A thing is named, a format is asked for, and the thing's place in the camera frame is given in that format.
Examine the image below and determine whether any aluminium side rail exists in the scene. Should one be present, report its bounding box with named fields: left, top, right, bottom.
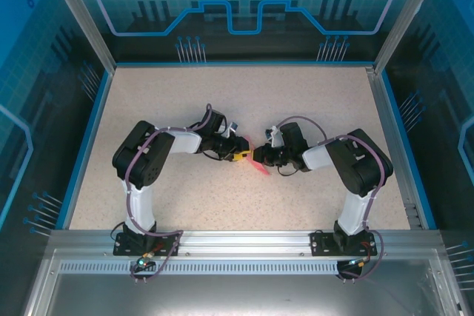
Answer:
left=364, top=66, right=427, bottom=231

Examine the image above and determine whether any aluminium mounting rail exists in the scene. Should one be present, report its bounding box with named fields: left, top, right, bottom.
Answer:
left=48, top=229, right=442, bottom=258

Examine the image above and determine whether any steel sheet shelf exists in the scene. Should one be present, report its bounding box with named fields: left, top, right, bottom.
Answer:
left=20, top=249, right=466, bottom=316

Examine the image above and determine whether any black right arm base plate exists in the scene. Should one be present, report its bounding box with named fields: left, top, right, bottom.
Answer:
left=310, top=229, right=378, bottom=257

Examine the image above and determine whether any aluminium frame post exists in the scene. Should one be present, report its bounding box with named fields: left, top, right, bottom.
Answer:
left=40, top=0, right=118, bottom=73
left=373, top=0, right=436, bottom=73

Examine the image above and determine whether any slotted grey cable duct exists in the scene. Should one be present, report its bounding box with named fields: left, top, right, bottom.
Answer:
left=59, top=261, right=433, bottom=277

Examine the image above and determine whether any pink paper sheet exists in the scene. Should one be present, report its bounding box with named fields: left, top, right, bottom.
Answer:
left=236, top=134, right=272, bottom=177

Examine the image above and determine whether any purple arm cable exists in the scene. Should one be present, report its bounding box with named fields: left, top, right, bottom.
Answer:
left=124, top=104, right=213, bottom=283
left=276, top=115, right=394, bottom=283

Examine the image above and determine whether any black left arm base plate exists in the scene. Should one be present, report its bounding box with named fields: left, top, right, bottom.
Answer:
left=113, top=232, right=181, bottom=257

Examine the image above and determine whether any blue table edge strip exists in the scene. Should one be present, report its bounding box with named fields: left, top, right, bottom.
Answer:
left=376, top=70, right=438, bottom=231
left=61, top=70, right=115, bottom=231

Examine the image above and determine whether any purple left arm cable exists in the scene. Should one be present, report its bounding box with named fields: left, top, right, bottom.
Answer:
left=124, top=104, right=213, bottom=283

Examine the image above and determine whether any cable connector with green light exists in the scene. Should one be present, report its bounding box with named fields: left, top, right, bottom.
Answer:
left=135, top=252, right=156, bottom=269
left=346, top=255, right=372, bottom=268

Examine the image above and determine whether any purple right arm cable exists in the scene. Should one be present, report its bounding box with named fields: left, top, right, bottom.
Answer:
left=276, top=115, right=394, bottom=283

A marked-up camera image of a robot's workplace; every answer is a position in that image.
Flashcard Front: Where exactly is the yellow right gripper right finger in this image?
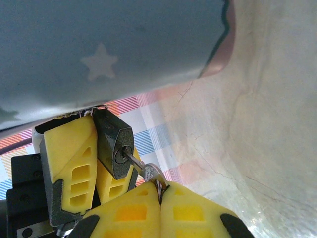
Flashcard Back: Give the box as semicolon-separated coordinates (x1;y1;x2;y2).
159;182;256;238

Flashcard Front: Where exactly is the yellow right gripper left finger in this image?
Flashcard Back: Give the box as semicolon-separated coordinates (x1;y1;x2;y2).
73;182;163;238

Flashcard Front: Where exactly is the small silver key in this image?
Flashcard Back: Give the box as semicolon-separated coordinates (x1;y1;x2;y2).
123;148;169;189

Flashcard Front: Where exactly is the black padlock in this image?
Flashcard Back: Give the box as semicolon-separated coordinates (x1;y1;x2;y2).
93;108;136;181

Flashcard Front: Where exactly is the light blue cartoon tin box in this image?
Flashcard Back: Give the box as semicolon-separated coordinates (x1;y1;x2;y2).
0;0;236;131

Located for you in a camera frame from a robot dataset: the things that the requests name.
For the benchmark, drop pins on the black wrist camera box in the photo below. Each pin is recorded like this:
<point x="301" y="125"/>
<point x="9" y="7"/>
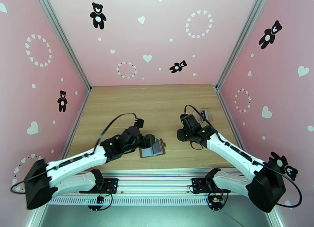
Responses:
<point x="184" y="117"/>
<point x="139" y="123"/>

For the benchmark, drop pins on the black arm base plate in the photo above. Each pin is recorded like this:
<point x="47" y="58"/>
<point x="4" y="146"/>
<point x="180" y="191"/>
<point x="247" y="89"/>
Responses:
<point x="112" y="184"/>
<point x="197" y="184"/>

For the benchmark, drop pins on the black bear wall sticker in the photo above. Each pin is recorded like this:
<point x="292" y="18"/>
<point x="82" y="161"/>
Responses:
<point x="62" y="106"/>
<point x="292" y="172"/>
<point x="98" y="18"/>
<point x="177" y="67"/>
<point x="268" y="38"/>

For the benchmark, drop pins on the grey metal shelf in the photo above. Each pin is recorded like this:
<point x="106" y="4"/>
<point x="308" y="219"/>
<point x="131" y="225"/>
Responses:
<point x="157" y="216"/>

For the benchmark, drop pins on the small circuit board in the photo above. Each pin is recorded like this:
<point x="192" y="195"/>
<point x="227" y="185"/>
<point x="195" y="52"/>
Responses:
<point x="215" y="201"/>
<point x="100" y="199"/>

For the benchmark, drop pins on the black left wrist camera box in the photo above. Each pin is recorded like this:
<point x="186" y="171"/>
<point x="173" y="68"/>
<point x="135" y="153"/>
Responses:
<point x="139" y="123"/>

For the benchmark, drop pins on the aluminium table side rail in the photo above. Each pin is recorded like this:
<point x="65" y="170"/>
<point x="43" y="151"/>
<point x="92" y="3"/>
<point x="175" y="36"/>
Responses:
<point x="229" y="116"/>
<point x="78" y="116"/>

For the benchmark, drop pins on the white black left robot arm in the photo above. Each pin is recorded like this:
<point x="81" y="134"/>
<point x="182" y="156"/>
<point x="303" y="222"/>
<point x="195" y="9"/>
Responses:
<point x="73" y="163"/>

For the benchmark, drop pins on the perforated metal strip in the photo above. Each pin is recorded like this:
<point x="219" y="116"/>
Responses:
<point x="147" y="201"/>

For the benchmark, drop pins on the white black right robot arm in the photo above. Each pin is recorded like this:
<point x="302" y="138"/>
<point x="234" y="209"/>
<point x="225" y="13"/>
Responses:
<point x="233" y="155"/>

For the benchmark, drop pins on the clear plastic card box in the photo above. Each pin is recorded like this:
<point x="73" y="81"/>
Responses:
<point x="208" y="114"/>

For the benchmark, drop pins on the aluminium rail base frame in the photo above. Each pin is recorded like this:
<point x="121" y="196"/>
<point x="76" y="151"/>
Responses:
<point x="157" y="182"/>

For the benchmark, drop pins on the brown leather card holder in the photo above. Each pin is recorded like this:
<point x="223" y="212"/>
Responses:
+ + +
Exactly the lines from the one containing "For the benchmark, drop pins on the clear" through the end of the records should be reproduced, and no others.

## REPLY
For the benchmark, drop pins on the clear plastic card box in the photo above. Each pin is recorded like this:
<point x="73" y="81"/>
Responses:
<point x="208" y="114"/>

For the benchmark, drop pins on the aluminium rail base frame in the photo above. Each pin is recorded like this:
<point x="121" y="196"/>
<point x="76" y="151"/>
Responses:
<point x="157" y="182"/>

For the benchmark, drop pins on the brown leather card holder in the photo above. Each pin is recorded like this:
<point x="223" y="212"/>
Responses:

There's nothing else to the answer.